Rego e Pinzani (2014) compreendem que o consumo realizado pelos participantes de do Bolsa Família (foco do estudo dos autores, mas que não impede de ser generalizado para outros programas de transferência de renda) lhes possibilita adentrar novas esferas de relacionamento social, cultural e econômico, que também têm suas contradições e desvantagens, mas que, mesmo assim, abre oportunidades de autonomia. A participação efetiva do Estado na garantia a uma vida digna para sua população contribui para a autonomia política dos indivíduos: “Ao incluir o beneficiário no corpo dos cidadãos, promove nele um sentimento de identificação com a nação, devido ao reconhecimento de sua pessoa por parte das instituições políticas do Estado” (REGO; PINZANI, 2014, p. 83). Nesse sentido, o direcionamento da transferência monetária às mulheres é ainda mais importante, tanto por que o desemprego feminino no mundo é maior, como porque os direitos de cidadania da mulher

foram tardiamente reconhecidos, isso quando ainda não permanecem associados ao casamento (PATEMAN, 2004; REGO; PINZANI, 2014).

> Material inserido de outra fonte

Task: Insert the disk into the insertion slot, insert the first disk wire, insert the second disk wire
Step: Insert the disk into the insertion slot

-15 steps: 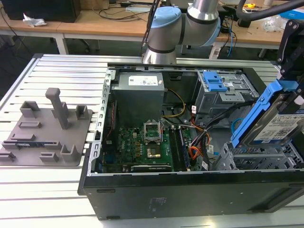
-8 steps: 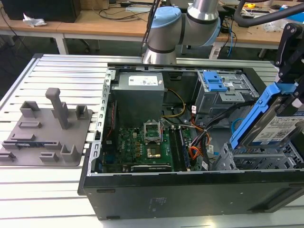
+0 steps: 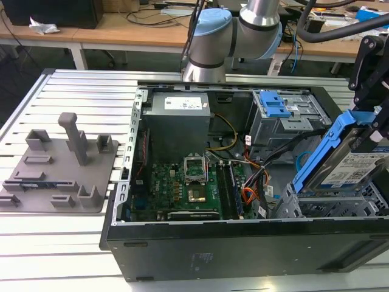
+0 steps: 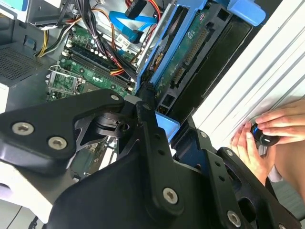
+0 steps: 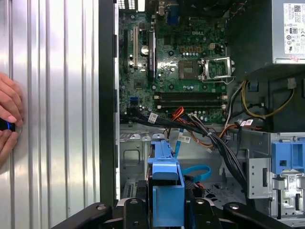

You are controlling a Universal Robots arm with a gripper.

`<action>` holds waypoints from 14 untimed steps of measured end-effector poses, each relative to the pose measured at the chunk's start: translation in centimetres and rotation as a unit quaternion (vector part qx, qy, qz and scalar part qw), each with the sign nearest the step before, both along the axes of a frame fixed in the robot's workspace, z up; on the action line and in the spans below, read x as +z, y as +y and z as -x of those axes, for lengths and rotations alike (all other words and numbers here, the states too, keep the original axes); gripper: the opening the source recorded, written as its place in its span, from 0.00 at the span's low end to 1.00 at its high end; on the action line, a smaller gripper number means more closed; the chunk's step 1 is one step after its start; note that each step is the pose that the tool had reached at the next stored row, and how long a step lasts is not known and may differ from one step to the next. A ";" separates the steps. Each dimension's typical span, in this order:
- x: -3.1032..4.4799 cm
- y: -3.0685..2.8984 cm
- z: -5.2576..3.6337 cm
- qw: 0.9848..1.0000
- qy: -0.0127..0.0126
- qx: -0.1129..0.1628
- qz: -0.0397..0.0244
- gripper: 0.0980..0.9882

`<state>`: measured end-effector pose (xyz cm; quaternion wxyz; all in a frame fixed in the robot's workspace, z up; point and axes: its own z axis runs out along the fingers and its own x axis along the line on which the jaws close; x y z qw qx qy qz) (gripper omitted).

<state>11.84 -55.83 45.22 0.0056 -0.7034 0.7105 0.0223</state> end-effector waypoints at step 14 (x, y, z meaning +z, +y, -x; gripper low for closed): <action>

A partir da inclusão dos indivíduos como participantes de programas de transferência de renda, o Estado passa a distinguir, como elemento de direito, as demandas sociais e econômicas destes sujeitos. O outro lado dessa dinâmica, segundo Rego e Pinzani (2014), incluiria tanto a cobrança que é feita pelos indivíduos com relação à atuação do Estado, como deste último sobre os deveres dos cidadãos. Acontece um “duplo aprendizado” de cidadania, que para os autores acima, é essencial para diferenciar a transferência monetária de um caráter clientelista, de dádiva, caridade, doação ou favor.

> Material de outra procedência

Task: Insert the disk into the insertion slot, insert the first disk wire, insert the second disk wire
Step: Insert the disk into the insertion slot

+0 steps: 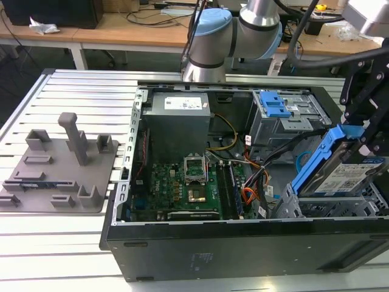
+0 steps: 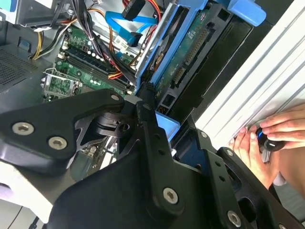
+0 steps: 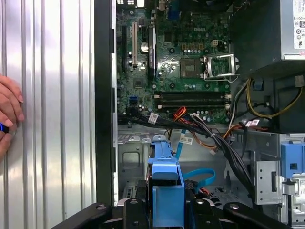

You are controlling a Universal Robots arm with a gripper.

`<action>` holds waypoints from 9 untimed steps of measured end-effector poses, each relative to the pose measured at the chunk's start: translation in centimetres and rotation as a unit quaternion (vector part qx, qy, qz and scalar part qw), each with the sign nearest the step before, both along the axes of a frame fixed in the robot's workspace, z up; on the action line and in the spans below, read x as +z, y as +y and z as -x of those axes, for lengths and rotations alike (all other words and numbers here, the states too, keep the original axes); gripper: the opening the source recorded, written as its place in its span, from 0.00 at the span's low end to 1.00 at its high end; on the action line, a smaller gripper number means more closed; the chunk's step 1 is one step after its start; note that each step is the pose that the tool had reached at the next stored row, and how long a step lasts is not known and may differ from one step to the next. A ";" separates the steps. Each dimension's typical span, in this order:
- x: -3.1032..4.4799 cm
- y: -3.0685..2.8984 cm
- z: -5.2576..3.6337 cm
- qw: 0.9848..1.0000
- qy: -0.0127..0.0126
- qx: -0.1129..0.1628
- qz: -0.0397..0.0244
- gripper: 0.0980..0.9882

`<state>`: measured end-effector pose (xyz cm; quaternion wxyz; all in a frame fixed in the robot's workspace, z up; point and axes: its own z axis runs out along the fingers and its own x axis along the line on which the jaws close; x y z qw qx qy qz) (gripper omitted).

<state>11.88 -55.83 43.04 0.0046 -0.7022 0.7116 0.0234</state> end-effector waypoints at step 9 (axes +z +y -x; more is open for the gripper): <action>-2.36 -0.01 0.00 1.000 0.000 0.000 0.000 0.30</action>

Finalmente, a partir de uma reflexão de Rego e Pinzani (2014) quanto ao termo “beneficiários”, a presente pesquisa buscará adotar um vocabulário alternativo. O termo “beneficiários” remete à ideia de dádiva e doação que, de forma simbólica, afeta a compreensão do significado da transferência de renda e, consequentemente, do direito sobre ela. Como alternativa, serão utilizados “bolsista” e “participantes do programa”, este último inclusive já é usado por alguns documentos do governo federal. O uso da palavra “bolsista” é frequente para demais transferências monetárias como para estudantes e pesquisadores, estes não são chamados de beneficiários. Em se tratando de remuneração e sustento, os indivíduos cobertos pelo Bolsa Família se assemelham às condições de outros bolsistas. Não havendo necessidade de diferenciação entre a formação de cidadãos pela transferência de renda para pesquisa, estudo ou sobrevivência de um núcleo familiar, é relevante pensar a harmonização da nomenclatura. De encontro a esta lógica, o presente estudo tentará minimizar o uso do termo “beneficiário” e substituí-lo, sempre que possível, por “participantes” e “bolsistas”. Cabe reforçar, por outro lado, a capilaridade e o reconhecimento do termo “beneficiários” enquanto referência aos indivíduos que recebem o Bolsa Família e o AUH, dessa forma, se conveio manter esta denominação para o título do trabalho e para as palavras-chaves que guiarão as investigações nos jornais. Contudo, no debate teórico nos é dado a liberdade de usar as demais expressões e assim o faremos desta etapa em diante.

A partir destes apontamentos, entende-se que há um aspecto interessante da transferência monetária que agrega ao status de cidadania dos bolsistas e à sua formação cívica. Além disso, a socialização e o reconhecimento proporcionado pela participação em um programa social do governo afetam a inclusão na comunidade nacional. É a partir destas ideias e percepções sobre as barreiras da pobreza no exercício e sentimento cidadão que o próximo capítulo aprofunda o funcionamento do programa Asignación Universal por Hijo (AUH) e do Bolsa Família (BF).